Но ему действительно стало легче. Мучивший его голос перестал звучать в ушах, и Павлу Гнедичу удалось наконец забыться тяжелым, лихорадочным сном.
Он и в самом деле слег и четыре дня не вставал с постели. За эти четыре дня пришло известие о том, что Григорий Гнедич найден в Анненгофской роще повешенным на дереве и ограбленным. Варенька рыдала, Аполлинария Феоктистовна проявляла невиданную стойкость и выдержку. Вызванный к Павлу доктор Лейхсфельд, много лет пользовавший всю семью Гнедичей, удрученно качал головой, прописывал микстуры и компрессы, пригласил для консультации известного в Москве хирурга и, в конце концов, настоятельно посоветовал испросить отпуск и съездить на воды или хотя бы провести несколько недель в деревне.
Но на пятый день Павел поднялся и сошел в гостиную, а на шестой градский сержант, состоящий при частном приставе для выполнения поручений, привез официальное письмо, в котором подполковник Сунцов просил прибыть в Лефортовский частный дом для опознания вещей, изъятых у одного из членов пойманной накануне шайки беглых крепостных, промышлявших разбоями. Павел предложил матери не ехать, но она воспротивилась:
– Поеду. Как тебя одного отпускать? Ты еле на ногах держишься. Да и дело важное, тут осмотрительность нужна, никакой ошибки быть не должно. Хочу сама убедиться.

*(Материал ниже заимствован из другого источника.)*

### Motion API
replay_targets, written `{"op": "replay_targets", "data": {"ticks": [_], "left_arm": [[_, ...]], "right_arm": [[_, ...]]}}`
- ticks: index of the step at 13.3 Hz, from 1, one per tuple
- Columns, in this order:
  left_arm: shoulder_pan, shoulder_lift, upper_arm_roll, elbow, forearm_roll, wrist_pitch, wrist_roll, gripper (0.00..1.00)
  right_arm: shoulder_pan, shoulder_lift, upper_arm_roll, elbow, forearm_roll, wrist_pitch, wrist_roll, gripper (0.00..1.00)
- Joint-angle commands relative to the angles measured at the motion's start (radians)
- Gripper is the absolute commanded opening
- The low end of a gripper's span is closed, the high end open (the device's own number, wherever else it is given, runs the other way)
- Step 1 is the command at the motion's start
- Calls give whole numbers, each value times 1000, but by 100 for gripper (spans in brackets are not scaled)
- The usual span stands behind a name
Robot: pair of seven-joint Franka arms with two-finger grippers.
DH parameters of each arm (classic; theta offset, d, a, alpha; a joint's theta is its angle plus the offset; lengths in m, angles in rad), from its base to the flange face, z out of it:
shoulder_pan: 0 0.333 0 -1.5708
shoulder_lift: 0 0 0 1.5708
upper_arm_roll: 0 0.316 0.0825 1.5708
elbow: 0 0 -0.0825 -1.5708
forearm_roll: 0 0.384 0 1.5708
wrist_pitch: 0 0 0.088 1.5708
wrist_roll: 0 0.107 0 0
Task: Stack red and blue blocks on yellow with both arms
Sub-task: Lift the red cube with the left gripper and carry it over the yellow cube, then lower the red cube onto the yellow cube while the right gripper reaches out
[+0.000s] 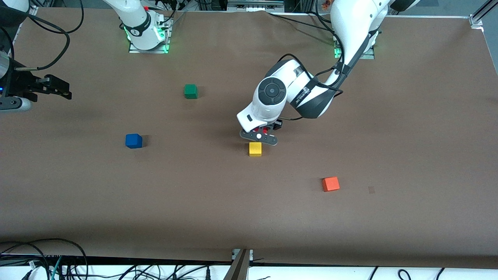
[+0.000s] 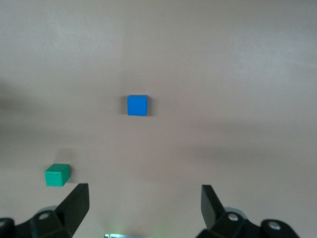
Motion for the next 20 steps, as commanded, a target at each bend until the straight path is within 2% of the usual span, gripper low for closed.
{"op": "replay_targets", "data": {"ticks": [1, 4, 11, 20], "left_arm": [[-75, 66, 85, 109, 45, -15, -22, 8], [-80, 123, 98, 173, 45, -14, -22, 8], [-111, 141, 114, 175, 45, 8, -75, 9], [-121, 149, 114, 170, 46, 8, -96, 10]], "right_arm": [[-14, -2, 7, 11, 17, -1, -2, 100], [-20, -2, 5, 14, 17, 16, 1, 100], [-21, 27, 2, 36, 42, 28, 5, 100], [-23, 110, 2, 36, 28, 57, -13, 100]]}}
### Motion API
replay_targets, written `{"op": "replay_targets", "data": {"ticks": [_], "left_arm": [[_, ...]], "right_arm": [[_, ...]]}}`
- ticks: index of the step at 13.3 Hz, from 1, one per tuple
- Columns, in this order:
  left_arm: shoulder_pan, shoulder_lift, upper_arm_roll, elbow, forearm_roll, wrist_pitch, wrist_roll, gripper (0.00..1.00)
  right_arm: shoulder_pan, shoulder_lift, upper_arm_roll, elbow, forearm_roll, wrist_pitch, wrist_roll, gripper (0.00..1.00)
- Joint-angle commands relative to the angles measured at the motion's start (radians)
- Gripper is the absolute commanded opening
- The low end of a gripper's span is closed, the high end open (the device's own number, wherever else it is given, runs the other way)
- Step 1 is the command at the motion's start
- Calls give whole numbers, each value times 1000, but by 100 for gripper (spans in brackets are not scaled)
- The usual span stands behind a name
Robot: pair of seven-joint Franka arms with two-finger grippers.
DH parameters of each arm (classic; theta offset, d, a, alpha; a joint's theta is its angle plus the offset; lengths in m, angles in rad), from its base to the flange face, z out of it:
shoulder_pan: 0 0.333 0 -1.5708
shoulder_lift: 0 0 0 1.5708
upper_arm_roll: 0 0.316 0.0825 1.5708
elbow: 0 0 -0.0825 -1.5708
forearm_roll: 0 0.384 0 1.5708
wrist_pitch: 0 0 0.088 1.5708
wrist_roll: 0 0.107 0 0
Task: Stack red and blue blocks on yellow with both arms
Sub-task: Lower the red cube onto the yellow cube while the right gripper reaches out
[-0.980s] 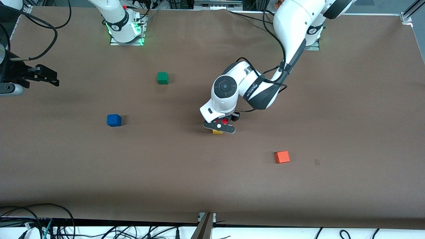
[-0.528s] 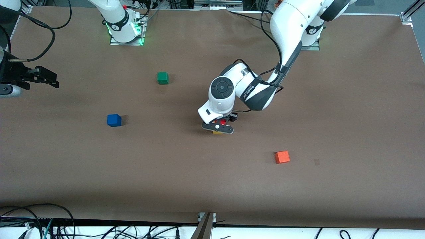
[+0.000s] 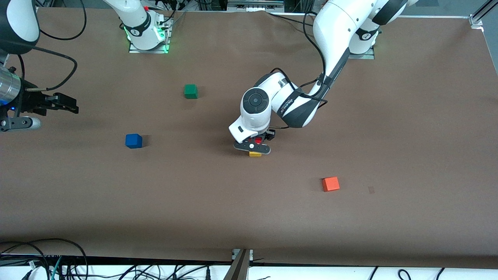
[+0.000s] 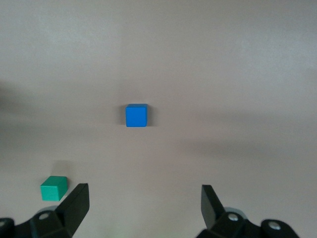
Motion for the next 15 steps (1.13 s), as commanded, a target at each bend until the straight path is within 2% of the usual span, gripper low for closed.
{"op": "replay_targets", "data": {"ticks": [1, 3, 6, 9, 13, 15], "left_arm": [[-14, 21, 11, 33, 26, -5, -19, 10], [-14, 25, 11, 34, 26, -3, -19, 10], [-14, 28, 13, 36, 26, -3, -28, 11], [-19, 32, 11, 37, 26, 13, -35, 11], [-19, 33, 13, 36, 26, 17, -45, 11], [-19, 36, 13, 36, 26, 17, -45, 12]], "right_arm": [[-12, 16, 5, 25, 6, -1, -12, 100], [-14, 80, 3, 25, 18, -2, -21, 100], [-17, 114, 0, -5, 25, 31, -60, 100], [-11, 161, 5, -79, 54, 190, -51, 100], [0, 243, 11, -97, 103, 287, -43, 100], [8, 244, 11, -181, 118, 399, -41, 100]]}}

Велели закладывать экипаж. В дороге Павлу снова стало хуже, хотя с утра казалось, что он пошел на поправку. В частном доме им предъявили перстень и часы с монограммой, и княгиня и князь Гнедичи уверенно подтвердили, что сии предметы принадлежали их сыну и брату. Впрочем, уверенность демонстрировала только княгиня, молодой князь испытывал сильнейшую слабость и дурноту, перед глазами у него все плыло и двоилось. Сидящий в сторонке за отдельным столом письмоводитель записывал всю процедуру в протокол.
– Могу я увидеть этого разбойника? – спросила Аполлинария Феоктистовна.
– Разумеется, ваше сиятельство, – кивнул подполковник. – Сейчас велю привести.
Вызвав звонком сержанта, Сунцов приказал доставить арестованного в специальную комнату с выходящим в коридор окошком, через которое можно было рассмотреть преступника.
– Что же, много людей ограбили эти душегубы? – поинтересовалась княгиня.
– Изрядно, ваше сиятельство. С месяц примерно промышляли. Вот, Господь сподобил, сыскали их наконец.
– И они во всем сознались?
– Не во всем, – тонко улыбнулся пристав. – Но к чему нам их сознание, когда есть неопровержимые доказательства? На пожизненную каторгу все пойдут.